▸ What you are asked to do
Copy verbatim the block of lines in the entries below whose first line contains "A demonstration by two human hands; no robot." and whose last line contains "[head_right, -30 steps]". Leave out all other lines.

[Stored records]
☆ ☆ ☆ ☆ ☆ ☆ ☆
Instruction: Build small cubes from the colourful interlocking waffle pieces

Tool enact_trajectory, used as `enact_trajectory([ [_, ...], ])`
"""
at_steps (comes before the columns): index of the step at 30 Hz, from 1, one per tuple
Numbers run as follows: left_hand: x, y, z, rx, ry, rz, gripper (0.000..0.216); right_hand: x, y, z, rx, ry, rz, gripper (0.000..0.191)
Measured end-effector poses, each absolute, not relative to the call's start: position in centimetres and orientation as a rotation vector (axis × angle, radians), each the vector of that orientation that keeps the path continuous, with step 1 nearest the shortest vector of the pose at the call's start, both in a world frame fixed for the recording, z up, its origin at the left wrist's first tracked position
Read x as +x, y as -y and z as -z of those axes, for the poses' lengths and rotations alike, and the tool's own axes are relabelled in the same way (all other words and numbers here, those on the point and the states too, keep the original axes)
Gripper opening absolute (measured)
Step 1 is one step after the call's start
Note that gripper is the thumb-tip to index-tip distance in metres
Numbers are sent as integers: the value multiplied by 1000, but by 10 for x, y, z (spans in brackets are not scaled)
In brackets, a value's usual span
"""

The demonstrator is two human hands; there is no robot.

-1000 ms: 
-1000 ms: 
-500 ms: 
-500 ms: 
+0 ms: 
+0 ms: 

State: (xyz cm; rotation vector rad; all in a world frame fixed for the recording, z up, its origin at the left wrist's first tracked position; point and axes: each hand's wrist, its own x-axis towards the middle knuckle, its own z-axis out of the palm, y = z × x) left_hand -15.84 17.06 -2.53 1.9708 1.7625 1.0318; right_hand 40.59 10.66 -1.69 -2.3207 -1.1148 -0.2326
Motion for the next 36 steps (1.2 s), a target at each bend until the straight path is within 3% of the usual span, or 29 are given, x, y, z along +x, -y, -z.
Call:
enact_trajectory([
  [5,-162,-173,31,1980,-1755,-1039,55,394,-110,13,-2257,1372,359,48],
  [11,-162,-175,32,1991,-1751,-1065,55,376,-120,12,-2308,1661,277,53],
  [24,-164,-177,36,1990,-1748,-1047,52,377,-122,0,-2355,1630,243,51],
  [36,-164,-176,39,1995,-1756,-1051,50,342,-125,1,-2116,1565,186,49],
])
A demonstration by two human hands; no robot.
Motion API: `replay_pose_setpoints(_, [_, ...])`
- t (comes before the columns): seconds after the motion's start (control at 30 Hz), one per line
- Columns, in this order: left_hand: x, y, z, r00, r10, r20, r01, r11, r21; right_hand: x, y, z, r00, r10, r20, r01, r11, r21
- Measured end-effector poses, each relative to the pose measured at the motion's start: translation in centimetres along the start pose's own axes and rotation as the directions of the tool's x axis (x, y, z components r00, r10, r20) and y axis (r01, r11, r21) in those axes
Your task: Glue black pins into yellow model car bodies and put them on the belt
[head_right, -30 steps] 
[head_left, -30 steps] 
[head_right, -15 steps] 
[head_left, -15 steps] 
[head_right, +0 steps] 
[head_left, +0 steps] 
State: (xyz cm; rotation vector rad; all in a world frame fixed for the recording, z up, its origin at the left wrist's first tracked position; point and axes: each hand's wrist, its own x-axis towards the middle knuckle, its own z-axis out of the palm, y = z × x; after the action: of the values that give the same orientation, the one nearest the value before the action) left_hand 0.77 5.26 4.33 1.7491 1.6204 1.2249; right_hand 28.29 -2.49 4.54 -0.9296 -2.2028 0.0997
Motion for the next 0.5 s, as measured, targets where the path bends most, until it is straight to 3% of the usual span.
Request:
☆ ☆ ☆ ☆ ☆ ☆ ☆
▸ Completed task
A demonstration by two human hands; no robot.
Motion API: `replay_pose_setpoints(_, [_, ...])`
- t (comes before the columns): seconds after the motion's start (control at 30 Hz), one per line
- Columns, in this order: left_hand: x, y, z, r00, r10, r20, r01, r11, r21; right_hand: x, y, z, r00, r10, r20, r01, r11, r21
- Measured end-effector poses, each relative to the pose measured at the motion's start: translation in centimetres along the start pose's own axes and rotation as the directions of the tool's x axis (x, y, z components r00, r10, r20) and y axis (r01, r11, r21) in those axes
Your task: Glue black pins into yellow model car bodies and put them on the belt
[head_right, -30 steps] 

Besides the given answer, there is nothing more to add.